Tabela 3 - Correlação entre dólar e IPCA para a média geométrica da variação em períodos de 1, 3, 6, 9 e 12 meses (anteriores para o dólar e posteriores para o IPCA)



Aqui vemos que a coisa mudou de figura. Continuamos a observar o padrão de correlação baixíssima para um mesmo mês [correlação de -0,02 para IPCA(1) vs USD (1)], no entanto conforme estendemos o período de análise para 6 a 12 meses, a correlação tende a aumentar, chegando ao pico de 0,42 ao correlacionar as variações dos 9 meses anteriores do dólar [USD (9)] com as variações dos 6 meses seguintes do IPCA [IPCA (6)]. Ou seja, a hipótese de que a inflação é uma medida atrasada com relação à variação do dólar parece se confirmar nos resultados apresentados na Tabela 3, uma vez que para períodos posteriores mais longos (IPCA 9 ou IPCA 12), as correlações tendem a aumentar.


Conforme as cores na Tabela mostram, quanto mais longo o período usado para o retorno do dólar, melhores aparentam ser as correlações, chegando a um limite nos 9 meses anteriores (não parece haver aumento na correlação passando de 9 para 12 meses). Para o IPCA vemos a mesma tendência, quanto maior o período posteriors analisado, melhor a correlação, chegando a um limite em 9 meses.
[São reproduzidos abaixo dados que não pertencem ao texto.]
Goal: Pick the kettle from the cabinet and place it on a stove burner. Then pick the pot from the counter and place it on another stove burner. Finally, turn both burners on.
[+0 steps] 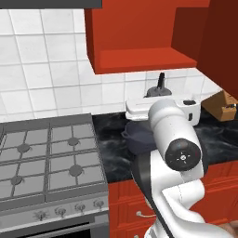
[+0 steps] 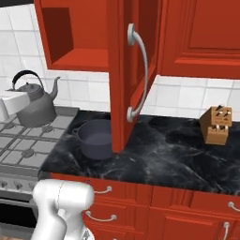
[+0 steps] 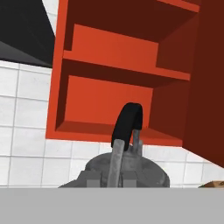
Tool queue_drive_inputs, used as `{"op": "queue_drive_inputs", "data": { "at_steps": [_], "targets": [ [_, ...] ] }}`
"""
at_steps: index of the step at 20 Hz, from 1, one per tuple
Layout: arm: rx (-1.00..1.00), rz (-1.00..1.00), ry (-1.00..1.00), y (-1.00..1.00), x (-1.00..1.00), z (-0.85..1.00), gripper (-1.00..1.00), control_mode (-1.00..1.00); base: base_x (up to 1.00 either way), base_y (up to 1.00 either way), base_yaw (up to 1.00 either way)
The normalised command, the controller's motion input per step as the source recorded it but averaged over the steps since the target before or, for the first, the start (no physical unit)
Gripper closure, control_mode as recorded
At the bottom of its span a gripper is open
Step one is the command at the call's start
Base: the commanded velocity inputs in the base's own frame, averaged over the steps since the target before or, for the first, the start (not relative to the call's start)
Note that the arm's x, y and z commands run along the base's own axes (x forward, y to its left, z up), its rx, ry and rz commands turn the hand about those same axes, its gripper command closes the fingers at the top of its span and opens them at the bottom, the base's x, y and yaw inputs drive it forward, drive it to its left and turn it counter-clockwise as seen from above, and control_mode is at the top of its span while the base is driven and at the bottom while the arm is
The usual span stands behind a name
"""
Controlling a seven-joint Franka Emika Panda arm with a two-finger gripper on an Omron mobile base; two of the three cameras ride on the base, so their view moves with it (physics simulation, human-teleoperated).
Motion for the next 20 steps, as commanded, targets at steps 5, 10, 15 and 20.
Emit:
{"op": "queue_drive_inputs", "data": {
  "at_steps": [5, 10, 15, 20],
  "targets": [
    [0.00, 0.00, 0.00, 0.00, 0.00, 0.00, 1.00, 1.00, -0.62, -0.04, -0.04],
    [0.00, 0.00, 0.00, 0.00, 0.00, 0.00, 1.00, 1.00, -0.29, 0.37, 0.00],
    [0.00, 0.00, 0.00, 0.00, 0.00, 0.00, 1.00, 1.00, -0.09, 0.80, 0.00],
    [0.00, 0.00, 0.00, 0.00, 0.00, 0.00, 1.00, 1.00, -0.01, 0.70, -0.01]
  ]
}}
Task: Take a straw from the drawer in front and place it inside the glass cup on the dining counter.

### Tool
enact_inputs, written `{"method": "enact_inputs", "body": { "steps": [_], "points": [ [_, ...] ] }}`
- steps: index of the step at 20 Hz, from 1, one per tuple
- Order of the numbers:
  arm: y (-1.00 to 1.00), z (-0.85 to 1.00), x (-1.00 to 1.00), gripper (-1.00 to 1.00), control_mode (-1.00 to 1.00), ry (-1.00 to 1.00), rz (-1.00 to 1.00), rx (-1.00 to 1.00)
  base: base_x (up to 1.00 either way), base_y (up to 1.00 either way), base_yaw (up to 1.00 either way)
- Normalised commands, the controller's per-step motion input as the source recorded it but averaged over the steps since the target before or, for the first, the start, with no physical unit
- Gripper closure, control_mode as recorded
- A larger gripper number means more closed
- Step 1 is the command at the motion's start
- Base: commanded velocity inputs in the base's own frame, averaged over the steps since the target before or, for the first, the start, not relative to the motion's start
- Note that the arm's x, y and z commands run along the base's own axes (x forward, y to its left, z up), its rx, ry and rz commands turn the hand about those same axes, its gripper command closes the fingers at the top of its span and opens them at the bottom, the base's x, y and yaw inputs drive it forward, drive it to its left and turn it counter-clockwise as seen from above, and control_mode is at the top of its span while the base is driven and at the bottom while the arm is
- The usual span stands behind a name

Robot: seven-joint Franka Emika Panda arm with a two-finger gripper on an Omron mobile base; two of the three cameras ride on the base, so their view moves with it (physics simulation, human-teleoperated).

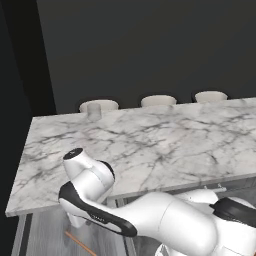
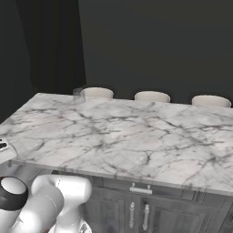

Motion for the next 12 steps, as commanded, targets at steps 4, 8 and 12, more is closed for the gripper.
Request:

Ainda sobre esta análise, deixo a seguir o R² obtido para cada uma das comparações:


Tabela 4 - R² entre dólar e IPCA para a média geométrica da variação em períodos de 1, 3, 6, 9 e 12 meses (anteriores para o dólar e posteriores para o IPCA)


Como podem ver, o melhor R² foi de 0,18 obtido para IPCA (6) com USD (9). Isso quer dizer que a média de retornos dos últimos 6 meses do dólar explica cerca de 18% da variação do IPCA nos 9 meses seguintes. Como o R² é o quadrado do coeficiente de correlação, a relação que vemos aqui é basicamente a mesma observada na Tabela anterior: praticamente não há poder de explicação entre dólar e IPCA para prazos curtos, a há uma tendência de melhorar a correlação e a explicação da variação dos retornos para prazos mais longos, chegando a um limite em 9 meses (usar prazos maiores que 9 meses aparentemente não melhoram o poder explicativo do R²).
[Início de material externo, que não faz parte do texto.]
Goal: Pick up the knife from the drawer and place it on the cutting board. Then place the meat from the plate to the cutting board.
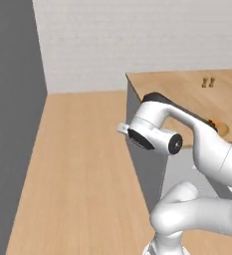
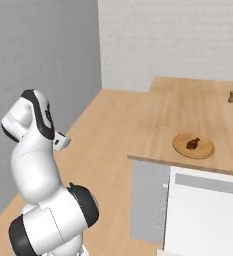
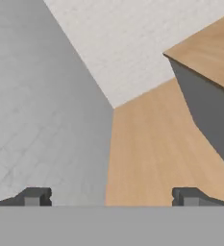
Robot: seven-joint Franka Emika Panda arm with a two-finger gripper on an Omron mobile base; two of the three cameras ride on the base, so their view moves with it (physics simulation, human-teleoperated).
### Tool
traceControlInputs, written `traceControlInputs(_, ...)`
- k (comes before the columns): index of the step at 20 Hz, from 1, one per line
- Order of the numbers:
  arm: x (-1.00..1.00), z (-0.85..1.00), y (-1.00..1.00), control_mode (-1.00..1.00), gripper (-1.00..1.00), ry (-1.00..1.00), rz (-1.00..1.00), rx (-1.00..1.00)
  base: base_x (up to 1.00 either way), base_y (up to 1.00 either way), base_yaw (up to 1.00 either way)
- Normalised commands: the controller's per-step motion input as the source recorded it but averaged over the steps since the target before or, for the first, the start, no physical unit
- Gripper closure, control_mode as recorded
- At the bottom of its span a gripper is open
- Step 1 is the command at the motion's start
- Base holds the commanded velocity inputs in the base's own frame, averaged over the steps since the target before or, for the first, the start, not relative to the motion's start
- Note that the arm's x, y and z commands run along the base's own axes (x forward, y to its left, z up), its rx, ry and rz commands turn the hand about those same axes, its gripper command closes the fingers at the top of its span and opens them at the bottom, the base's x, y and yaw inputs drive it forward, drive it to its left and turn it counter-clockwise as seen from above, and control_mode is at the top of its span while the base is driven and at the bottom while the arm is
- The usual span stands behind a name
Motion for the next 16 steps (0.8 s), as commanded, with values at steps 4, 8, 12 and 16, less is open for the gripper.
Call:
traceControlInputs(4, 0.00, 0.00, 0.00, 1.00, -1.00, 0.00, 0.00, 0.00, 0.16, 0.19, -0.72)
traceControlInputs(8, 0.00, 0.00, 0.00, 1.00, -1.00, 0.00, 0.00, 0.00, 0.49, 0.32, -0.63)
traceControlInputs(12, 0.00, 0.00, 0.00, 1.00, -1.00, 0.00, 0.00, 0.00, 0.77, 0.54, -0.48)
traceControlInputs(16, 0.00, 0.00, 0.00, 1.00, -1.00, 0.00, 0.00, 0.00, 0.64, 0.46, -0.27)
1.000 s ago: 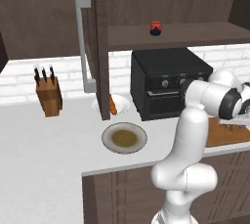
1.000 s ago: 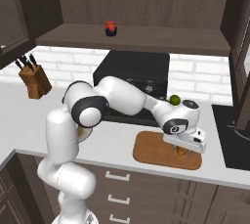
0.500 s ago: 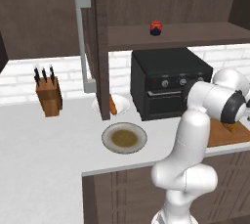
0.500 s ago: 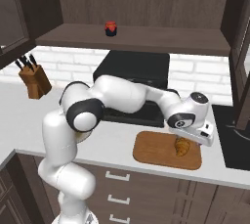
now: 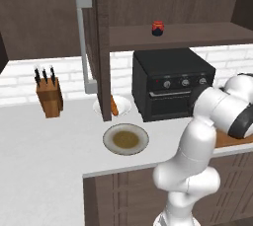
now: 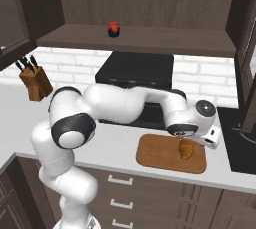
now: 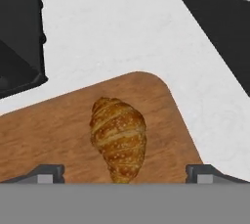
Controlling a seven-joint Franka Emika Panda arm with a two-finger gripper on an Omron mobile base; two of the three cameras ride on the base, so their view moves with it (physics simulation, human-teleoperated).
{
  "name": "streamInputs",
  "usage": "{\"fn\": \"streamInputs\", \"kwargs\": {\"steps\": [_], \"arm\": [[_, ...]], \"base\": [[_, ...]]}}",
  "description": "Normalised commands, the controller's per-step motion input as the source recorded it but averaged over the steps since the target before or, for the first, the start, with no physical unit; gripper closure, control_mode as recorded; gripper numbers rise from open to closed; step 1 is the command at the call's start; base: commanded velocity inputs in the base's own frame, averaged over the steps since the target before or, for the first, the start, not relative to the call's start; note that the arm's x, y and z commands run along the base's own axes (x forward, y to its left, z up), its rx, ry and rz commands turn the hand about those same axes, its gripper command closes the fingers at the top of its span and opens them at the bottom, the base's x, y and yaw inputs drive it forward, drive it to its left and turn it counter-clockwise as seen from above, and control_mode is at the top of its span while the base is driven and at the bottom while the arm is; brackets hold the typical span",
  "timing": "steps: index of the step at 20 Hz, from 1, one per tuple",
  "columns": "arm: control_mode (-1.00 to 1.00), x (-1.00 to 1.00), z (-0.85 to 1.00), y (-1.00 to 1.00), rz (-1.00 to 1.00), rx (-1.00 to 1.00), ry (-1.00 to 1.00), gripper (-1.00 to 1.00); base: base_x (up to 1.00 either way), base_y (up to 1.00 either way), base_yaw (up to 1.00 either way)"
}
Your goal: From the different types of pastries on the counter, select a croissant and place it on the cutting board. Then retrieve a jar of jam from the cabinet and place it alongside the croissant on the cutting board.
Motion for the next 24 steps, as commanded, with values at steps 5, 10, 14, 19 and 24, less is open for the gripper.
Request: {"fn": "streamInputs", "kwargs": {"steps": [5,10,14,19,24], "arm": [[-1.00,-0.05,0.78,0.67,-0.08,-0.16,-0.45,-1.00],[-1.00,0.00,1.00,0.58,-0.07,-0.15,-0.39,-1.00],[-1.00,-0.10,1.00,0.32,-0.03,-0.11,-0.27,-1.00],[-1.00,-0.24,1.00,0.29,-0.04,-0.12,-0.24,-1.00],[-1.00,-0.24,1.00,0.27,0.00,-0.07,-0.04,-1.00]], "base": [[0.00,0.00,0.00],[0.00,0.00,0.00],[0.00,0.00,0.00],[0.00,0.00,0.00],[0.00,0.00,0.00]]}}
Apesar de longe de ser um cientista, creio que devemos incluir em nossos estudos um pouco do rigor científico, por mais que as perguntas a serem respondidas sejam meio óbvias. Assim, imaginei que um leitor teimoso ou um aluno interessado me fizessem a seguinte pergunta: "mas quem disse que é o dólar que influência na inflação e não o contrário?". Como eu poderia obter essa resposta com os dados que tenho em mãos?

Para responder a esta última (e talvez menos importante) questão eu fiz a mesma análise descrita anteriormente, mas dessa vez usei períodos de 1 a 12 meses para calcular o retorno médio anterior do IPCA e os mesmos períodos de 1 a 12 meses para calcular o retorno médio posterior do dólar. Com isso estaremos analisando como a variação anterior do IPCA pode prever a posterior variação do dólar (basicamente mudando a relação de causa-efeito usada anteriormente). A Tabela 5 a seguir apresenta os valores de R² obtidos para esta análise:


Tabela 5 - R² entre dólar e IPCA para a média geométrica da variação em períodos de 1, 3, 6, 9 e 12 meses (anteriores para o dólar e posteriores para o IPCA).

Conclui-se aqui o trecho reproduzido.